Along with Sunday and Thursday get-togethers attracting anywhere from 20 to 50 people, they were now branching into community events.

“We are planning to have some working bee days where we would like to have some of the more expert people in the community talk about different topics,” she said.

“For example, we’ve got a local guy who’s doing a PhD on composting.”

Anna said she also wanted to see school groups using it and for it to be a training space to learn to grow vegetables for not-for-profit organisations like Ratha’s Place Cafe in Oak Flats which supported people with disabilities through employing and training them.

“I know the local library have talked about having storytime there and trying to relate storytime to the vegetables,” she said.

“The Scouts are also doing a project to build a produce cart for us that we can have at the garden to put anything that we collect out the front so people can come past and grab it.

“Being where it is, we’ve already noticed people who are using the community hall are coming out and saying, ‘Oh, can we get involved?'”

Anna said along with people like Shellharbour councillor John Davey who was instrumental in the initial support to get it through council, they had also been helped by grants from Bendigo Bank, the council’s grants scheme and most recently the Calderwood Valley Seeding Fund.

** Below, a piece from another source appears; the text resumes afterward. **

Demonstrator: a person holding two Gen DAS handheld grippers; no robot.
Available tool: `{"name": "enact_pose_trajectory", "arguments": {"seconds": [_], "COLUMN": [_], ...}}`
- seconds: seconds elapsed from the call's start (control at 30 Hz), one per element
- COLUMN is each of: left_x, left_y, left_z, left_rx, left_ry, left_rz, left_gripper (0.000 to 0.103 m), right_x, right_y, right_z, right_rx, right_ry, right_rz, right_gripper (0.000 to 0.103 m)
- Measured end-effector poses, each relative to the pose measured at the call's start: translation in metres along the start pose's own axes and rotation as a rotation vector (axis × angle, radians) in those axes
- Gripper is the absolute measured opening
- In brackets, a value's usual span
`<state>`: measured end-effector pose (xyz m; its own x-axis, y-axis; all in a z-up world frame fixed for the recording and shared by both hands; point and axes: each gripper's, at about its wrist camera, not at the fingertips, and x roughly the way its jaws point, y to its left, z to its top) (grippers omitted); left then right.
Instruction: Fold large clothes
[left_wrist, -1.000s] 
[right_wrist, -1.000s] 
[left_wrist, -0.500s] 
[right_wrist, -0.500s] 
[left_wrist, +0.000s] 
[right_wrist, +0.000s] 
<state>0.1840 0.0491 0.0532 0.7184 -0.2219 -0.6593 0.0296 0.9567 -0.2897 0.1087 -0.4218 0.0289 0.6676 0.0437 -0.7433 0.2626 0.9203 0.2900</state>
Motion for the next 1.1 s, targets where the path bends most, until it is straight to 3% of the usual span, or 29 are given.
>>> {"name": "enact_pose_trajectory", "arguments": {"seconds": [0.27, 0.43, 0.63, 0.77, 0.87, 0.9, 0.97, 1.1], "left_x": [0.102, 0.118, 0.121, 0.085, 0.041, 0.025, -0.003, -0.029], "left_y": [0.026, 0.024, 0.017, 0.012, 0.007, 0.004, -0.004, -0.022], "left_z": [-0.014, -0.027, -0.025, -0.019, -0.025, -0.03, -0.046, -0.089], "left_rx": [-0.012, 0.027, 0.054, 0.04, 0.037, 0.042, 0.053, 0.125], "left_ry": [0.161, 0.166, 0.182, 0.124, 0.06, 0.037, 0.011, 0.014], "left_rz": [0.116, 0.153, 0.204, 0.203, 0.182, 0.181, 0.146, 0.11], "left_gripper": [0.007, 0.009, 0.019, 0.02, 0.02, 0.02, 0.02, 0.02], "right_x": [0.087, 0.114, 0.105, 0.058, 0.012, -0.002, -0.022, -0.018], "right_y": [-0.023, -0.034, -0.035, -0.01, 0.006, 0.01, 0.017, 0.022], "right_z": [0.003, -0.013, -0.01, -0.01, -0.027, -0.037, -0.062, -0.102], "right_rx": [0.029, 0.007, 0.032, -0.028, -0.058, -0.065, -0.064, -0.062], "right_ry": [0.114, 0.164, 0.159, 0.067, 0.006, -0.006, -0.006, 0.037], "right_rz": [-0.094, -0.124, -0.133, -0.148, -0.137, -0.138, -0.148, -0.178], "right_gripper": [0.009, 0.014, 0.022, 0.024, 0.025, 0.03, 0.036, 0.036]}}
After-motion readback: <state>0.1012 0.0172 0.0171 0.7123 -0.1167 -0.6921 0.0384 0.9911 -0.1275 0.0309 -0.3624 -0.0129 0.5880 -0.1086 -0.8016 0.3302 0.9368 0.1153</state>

She said the latest funding would help them complete their next plans, which she hoped would include a permanent gazebo with a picnic table underneath, a solid greenhouse, a pumpkin garden bed, bush tucker garden beds, water tanks and creating gravel paths to make it more accessible.

“We’ve got a few people with disabilities who are already utilising the garden,” she said.

“There’s one guy in a wheelchair who does struggle because of the grass and obviously parents with prams as well.

“We really want it to be accessible to everyone, so the next big funding grab we go for is to get some pathways in.”

She admitted the Oak Flats garden was a little different to some community gardens.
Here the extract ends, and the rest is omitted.